• Task goal:
What lines in the entries below contain the word "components"? Copy all of them.

Given data Start Marker

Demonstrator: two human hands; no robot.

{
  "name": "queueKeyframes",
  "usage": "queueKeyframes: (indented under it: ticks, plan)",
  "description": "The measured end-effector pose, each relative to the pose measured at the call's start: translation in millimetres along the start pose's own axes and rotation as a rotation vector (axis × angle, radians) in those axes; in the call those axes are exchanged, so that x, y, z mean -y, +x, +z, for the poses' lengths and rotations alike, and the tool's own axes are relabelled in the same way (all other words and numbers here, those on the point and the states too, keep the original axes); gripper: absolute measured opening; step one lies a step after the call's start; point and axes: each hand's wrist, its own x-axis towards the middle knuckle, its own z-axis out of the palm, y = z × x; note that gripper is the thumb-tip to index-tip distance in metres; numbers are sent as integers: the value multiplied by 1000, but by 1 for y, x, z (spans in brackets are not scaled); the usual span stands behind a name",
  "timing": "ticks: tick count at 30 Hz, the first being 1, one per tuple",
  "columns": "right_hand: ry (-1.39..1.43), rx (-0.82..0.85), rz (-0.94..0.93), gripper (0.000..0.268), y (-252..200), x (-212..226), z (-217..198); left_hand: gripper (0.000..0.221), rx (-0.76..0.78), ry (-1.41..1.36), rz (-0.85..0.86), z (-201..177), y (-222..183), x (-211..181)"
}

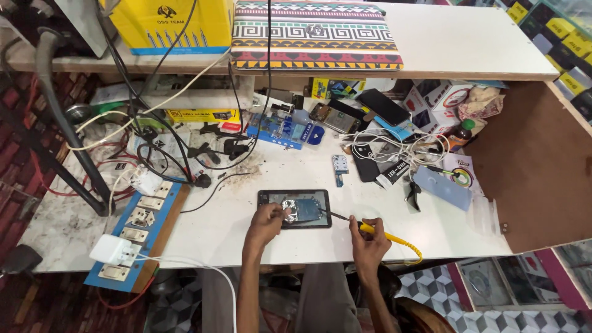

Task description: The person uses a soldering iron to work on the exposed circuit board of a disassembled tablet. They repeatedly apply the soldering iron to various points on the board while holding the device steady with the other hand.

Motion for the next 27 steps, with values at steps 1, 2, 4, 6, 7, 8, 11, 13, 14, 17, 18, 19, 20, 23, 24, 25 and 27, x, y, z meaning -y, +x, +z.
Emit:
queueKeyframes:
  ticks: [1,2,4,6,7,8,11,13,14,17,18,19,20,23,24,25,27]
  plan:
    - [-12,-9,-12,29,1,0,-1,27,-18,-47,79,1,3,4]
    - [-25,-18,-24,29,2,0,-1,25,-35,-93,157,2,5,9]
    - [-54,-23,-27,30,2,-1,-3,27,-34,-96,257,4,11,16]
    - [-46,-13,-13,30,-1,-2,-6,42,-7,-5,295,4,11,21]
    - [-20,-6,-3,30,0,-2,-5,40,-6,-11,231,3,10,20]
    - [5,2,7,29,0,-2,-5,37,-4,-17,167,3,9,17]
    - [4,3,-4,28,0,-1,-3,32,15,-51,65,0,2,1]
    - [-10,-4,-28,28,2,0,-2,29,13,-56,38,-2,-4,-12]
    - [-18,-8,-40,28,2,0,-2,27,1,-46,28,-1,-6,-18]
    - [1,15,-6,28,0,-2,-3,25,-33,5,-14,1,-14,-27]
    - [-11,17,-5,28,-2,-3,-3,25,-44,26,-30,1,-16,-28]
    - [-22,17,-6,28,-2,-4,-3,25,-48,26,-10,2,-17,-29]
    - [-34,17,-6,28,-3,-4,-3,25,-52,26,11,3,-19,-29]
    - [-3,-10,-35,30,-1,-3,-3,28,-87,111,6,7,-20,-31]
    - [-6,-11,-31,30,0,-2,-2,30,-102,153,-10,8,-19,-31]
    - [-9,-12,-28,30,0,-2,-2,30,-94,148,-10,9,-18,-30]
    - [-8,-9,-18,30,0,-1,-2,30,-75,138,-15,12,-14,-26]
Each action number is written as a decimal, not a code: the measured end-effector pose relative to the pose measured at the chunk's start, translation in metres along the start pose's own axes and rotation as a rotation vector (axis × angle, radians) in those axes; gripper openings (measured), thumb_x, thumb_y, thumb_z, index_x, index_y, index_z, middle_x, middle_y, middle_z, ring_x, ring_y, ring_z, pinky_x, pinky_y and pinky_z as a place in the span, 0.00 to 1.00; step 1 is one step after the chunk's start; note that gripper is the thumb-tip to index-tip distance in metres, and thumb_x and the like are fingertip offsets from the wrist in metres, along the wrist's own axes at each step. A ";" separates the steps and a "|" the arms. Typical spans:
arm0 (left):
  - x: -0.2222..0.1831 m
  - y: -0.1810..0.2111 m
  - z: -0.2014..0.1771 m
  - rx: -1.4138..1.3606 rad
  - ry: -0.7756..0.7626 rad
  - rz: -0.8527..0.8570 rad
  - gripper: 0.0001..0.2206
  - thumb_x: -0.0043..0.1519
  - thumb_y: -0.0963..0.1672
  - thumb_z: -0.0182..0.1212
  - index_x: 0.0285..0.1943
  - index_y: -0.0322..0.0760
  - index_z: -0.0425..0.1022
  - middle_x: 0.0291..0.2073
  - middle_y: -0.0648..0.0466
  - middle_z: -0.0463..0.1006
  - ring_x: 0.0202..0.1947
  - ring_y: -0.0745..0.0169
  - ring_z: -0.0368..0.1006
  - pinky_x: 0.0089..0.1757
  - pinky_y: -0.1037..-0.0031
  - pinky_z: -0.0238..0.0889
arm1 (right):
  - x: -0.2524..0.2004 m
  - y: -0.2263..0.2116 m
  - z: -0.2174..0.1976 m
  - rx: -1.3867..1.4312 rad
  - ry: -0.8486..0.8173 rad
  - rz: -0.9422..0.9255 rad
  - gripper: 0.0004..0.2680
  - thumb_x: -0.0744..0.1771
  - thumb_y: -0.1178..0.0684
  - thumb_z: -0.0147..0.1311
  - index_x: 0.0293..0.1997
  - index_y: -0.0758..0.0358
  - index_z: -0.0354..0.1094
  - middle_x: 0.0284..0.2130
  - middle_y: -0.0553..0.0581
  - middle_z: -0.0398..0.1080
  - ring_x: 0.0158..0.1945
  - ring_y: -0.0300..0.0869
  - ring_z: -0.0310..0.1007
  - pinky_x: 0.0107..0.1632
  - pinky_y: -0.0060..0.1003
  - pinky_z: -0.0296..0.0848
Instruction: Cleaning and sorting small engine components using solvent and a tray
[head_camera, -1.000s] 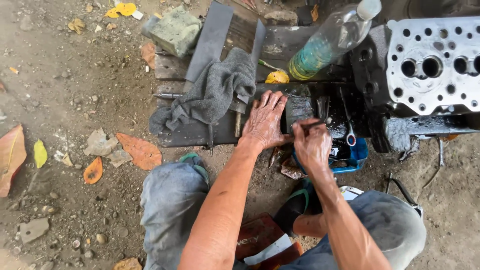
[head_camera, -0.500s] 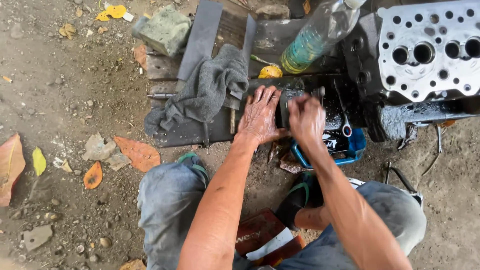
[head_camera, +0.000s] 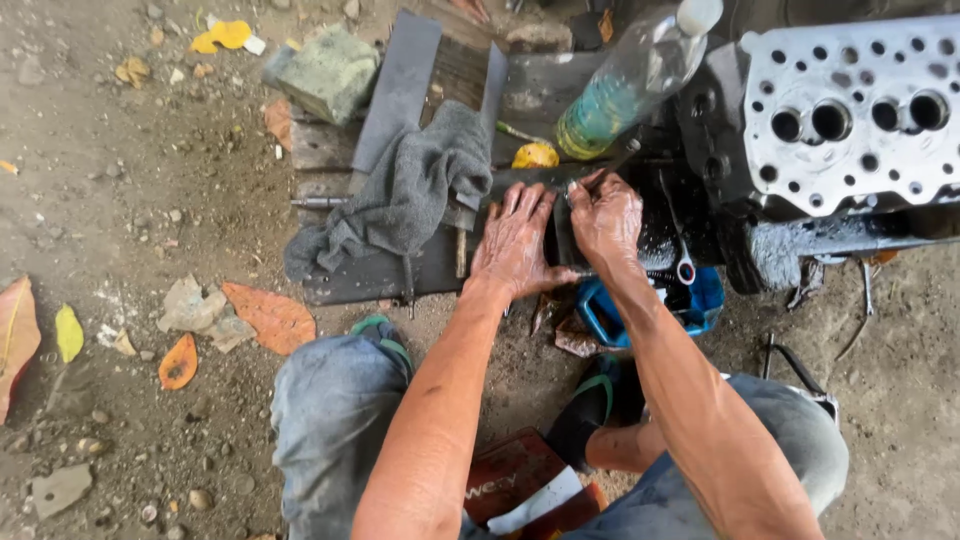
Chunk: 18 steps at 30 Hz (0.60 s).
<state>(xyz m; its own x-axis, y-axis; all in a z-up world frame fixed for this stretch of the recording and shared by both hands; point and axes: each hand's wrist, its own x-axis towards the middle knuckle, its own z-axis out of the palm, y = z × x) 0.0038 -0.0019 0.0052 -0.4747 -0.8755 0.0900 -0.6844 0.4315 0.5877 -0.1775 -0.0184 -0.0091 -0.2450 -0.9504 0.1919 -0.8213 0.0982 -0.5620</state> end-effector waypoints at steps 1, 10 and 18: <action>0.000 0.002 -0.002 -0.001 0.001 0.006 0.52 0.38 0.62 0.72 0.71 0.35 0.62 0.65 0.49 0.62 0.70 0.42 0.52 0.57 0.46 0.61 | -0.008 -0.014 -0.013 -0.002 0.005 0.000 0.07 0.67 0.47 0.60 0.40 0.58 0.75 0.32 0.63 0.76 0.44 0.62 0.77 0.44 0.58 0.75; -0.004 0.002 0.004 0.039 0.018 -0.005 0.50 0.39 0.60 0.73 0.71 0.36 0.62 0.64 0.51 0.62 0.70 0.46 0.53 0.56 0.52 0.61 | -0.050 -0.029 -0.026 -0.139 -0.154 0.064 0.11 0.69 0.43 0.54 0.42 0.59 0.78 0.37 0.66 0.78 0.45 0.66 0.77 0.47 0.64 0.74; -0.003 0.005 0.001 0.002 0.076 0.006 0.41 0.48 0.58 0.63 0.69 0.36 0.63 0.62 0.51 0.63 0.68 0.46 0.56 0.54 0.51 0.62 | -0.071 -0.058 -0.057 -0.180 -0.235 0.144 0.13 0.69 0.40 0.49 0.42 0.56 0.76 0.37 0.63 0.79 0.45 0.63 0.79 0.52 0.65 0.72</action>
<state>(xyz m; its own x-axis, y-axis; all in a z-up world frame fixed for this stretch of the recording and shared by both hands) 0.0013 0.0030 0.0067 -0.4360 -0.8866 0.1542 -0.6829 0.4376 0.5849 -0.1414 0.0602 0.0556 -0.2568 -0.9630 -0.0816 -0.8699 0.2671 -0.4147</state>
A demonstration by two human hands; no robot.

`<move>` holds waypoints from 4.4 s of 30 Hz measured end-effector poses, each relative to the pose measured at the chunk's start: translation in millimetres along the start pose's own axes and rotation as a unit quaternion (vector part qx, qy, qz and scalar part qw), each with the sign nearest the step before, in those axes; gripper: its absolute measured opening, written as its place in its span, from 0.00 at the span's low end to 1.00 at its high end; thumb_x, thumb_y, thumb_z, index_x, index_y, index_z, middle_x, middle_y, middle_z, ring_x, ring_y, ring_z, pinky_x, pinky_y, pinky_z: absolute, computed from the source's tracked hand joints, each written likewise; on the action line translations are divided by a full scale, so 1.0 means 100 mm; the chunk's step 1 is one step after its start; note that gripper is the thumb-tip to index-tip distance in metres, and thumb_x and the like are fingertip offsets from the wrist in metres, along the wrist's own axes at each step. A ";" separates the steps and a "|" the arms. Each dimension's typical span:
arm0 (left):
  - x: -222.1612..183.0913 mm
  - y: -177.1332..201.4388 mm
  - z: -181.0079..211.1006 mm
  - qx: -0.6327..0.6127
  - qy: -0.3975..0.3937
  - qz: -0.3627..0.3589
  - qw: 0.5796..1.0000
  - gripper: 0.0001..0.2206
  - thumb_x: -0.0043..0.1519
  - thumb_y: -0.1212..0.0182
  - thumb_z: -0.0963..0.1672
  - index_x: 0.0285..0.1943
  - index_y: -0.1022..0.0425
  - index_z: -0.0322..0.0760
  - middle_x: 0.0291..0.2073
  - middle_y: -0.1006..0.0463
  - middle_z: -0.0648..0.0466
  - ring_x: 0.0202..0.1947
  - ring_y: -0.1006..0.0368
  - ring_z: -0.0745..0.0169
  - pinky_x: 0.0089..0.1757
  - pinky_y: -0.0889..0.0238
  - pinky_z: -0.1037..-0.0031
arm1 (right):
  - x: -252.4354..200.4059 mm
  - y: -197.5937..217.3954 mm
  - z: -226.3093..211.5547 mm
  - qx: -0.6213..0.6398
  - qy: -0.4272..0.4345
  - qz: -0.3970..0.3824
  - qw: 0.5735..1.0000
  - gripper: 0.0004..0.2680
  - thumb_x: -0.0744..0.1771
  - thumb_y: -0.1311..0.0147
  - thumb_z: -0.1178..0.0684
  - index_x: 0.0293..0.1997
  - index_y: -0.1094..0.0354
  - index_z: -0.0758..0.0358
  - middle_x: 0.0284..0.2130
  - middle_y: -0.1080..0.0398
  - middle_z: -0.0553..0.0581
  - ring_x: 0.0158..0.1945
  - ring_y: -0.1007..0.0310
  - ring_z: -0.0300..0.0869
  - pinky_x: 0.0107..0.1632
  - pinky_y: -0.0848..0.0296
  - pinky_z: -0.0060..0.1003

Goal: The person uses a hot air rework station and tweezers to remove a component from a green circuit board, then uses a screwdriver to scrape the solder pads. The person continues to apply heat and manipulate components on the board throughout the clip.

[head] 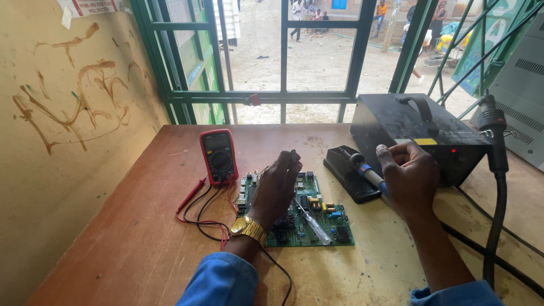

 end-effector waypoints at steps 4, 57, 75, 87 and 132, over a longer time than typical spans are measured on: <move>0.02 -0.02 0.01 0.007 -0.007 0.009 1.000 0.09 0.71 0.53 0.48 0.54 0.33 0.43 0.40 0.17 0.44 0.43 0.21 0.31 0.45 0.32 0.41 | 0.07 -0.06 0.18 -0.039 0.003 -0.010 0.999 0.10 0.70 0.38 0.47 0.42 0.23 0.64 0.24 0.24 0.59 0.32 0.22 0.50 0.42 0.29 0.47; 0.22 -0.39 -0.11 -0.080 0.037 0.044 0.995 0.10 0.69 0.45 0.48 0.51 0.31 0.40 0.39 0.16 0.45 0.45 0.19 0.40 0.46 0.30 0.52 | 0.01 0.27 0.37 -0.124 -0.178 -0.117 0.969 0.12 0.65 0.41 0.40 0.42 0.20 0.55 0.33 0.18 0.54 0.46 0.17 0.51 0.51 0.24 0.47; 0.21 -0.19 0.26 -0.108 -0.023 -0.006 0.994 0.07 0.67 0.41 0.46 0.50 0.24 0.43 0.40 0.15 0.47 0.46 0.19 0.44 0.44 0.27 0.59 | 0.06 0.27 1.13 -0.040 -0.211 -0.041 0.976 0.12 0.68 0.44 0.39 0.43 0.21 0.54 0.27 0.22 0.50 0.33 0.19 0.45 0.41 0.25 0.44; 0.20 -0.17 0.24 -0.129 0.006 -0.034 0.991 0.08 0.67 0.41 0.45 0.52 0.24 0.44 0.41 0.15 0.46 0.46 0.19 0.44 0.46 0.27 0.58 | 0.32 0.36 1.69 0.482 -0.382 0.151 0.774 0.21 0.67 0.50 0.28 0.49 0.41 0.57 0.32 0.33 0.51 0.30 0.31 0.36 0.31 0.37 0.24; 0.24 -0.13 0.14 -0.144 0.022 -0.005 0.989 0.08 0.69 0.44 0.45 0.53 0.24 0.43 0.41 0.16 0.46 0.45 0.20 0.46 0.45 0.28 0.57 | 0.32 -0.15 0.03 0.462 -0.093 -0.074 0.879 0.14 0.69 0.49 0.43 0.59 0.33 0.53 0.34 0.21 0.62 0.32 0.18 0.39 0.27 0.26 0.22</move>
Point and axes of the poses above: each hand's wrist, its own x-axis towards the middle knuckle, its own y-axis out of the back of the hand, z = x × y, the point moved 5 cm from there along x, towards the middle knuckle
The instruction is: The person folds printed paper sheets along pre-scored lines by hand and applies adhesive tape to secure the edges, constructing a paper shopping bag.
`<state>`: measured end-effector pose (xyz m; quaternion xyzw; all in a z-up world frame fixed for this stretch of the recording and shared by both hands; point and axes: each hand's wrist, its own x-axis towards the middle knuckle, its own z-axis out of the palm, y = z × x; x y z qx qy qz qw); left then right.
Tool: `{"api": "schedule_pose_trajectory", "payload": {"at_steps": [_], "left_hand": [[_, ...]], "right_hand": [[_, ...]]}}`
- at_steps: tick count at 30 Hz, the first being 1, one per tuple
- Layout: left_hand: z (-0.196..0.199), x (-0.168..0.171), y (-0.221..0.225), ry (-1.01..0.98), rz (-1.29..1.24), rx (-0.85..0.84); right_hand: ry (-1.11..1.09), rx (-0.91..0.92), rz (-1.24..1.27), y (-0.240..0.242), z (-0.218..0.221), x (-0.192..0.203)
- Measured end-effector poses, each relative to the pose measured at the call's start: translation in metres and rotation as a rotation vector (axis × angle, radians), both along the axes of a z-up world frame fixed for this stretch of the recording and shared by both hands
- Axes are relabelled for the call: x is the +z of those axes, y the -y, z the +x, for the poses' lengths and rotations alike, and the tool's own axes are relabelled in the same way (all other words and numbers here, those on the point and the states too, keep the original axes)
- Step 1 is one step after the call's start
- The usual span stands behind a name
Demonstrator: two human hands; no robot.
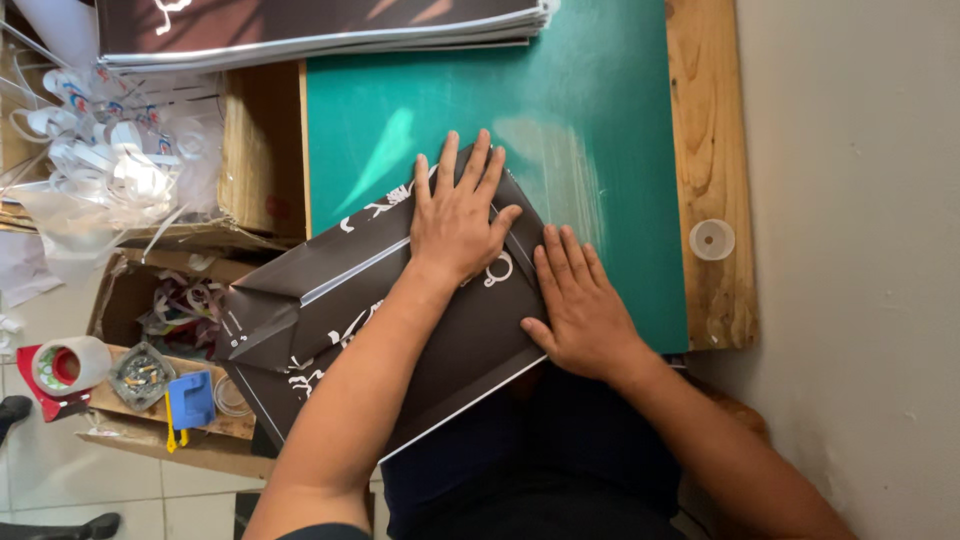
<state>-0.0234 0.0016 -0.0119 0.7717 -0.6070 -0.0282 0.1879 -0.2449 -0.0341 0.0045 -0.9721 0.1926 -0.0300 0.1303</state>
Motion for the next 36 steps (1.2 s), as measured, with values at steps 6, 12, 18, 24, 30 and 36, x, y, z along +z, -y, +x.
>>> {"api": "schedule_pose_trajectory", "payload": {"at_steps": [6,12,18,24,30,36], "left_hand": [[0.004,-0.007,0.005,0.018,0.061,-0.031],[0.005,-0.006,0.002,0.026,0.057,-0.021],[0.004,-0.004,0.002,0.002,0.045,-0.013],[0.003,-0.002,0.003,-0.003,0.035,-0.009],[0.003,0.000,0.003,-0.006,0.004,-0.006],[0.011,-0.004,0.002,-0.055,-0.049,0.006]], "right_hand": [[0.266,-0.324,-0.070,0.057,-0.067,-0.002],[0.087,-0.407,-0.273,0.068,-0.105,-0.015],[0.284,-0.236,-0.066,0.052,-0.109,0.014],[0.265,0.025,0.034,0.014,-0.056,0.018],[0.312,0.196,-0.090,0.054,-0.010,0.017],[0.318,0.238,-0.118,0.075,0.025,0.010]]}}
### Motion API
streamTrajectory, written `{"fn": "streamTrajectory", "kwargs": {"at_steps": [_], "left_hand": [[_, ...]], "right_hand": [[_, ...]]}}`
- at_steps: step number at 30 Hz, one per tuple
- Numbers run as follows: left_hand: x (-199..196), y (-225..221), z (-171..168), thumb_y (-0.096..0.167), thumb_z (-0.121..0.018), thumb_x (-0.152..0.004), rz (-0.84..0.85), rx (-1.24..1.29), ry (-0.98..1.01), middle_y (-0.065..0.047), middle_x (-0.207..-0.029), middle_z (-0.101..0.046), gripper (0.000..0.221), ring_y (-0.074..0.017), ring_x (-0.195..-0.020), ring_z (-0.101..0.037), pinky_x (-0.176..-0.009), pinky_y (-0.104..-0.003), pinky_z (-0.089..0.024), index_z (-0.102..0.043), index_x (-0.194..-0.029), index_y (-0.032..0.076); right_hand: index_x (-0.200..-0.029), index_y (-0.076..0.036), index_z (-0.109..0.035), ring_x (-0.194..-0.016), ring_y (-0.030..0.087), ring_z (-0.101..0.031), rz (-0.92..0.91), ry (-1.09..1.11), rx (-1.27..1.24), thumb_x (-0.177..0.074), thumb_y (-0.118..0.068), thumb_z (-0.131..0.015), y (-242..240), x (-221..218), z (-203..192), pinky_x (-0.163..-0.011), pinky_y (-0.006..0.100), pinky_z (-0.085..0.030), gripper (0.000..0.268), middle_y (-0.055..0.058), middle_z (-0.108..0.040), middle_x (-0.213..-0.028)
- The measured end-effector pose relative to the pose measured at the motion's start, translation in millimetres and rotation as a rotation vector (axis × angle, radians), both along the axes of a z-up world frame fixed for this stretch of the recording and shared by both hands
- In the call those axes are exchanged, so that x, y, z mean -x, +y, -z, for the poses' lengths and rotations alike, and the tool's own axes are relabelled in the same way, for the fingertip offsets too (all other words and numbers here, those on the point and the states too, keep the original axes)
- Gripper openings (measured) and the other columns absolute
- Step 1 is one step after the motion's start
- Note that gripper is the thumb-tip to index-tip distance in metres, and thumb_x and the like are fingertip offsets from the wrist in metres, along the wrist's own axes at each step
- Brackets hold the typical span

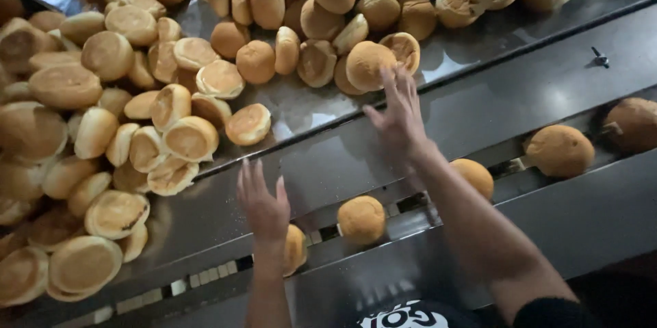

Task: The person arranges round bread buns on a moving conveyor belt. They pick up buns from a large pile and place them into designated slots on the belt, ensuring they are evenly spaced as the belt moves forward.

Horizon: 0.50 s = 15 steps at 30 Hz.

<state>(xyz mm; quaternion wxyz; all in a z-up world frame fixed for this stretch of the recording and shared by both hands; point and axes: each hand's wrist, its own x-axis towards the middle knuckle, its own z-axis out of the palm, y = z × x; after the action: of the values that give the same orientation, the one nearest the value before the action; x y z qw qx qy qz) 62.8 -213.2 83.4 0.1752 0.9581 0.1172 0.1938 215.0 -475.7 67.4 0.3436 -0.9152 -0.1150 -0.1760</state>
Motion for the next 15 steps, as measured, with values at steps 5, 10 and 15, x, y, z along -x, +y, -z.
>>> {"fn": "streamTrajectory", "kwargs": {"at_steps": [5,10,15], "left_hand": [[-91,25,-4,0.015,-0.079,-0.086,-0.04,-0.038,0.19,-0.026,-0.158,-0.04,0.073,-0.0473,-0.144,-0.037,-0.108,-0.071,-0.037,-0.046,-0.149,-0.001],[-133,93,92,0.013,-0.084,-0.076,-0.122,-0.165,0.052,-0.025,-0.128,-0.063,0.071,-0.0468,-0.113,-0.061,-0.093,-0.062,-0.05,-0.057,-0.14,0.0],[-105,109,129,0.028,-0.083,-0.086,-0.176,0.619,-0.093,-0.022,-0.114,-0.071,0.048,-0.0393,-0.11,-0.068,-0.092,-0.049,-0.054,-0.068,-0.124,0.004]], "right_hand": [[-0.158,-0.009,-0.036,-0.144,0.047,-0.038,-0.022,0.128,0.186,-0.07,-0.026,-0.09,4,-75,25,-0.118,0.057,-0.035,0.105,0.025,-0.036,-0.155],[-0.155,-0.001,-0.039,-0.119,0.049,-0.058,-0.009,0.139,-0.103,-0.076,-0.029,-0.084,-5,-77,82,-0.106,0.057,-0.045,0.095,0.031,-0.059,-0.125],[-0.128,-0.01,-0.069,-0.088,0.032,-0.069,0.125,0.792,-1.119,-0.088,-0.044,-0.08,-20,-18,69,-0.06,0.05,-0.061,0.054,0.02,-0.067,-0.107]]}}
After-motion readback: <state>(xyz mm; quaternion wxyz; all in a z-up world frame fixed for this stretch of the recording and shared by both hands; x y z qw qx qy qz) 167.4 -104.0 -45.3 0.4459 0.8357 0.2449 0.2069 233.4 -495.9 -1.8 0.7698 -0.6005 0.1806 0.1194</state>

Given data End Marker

• Exercise solution:
Instruction: Cleaning and sorting small engine components using solvent and a tray
Goal: The person uses a hot air rework station and tweezers to remove a component from a green circuit board, then uses a screwdriver to scrape the solder pads. The person continues to apply heat and manipulate components on the board throughout the clip.

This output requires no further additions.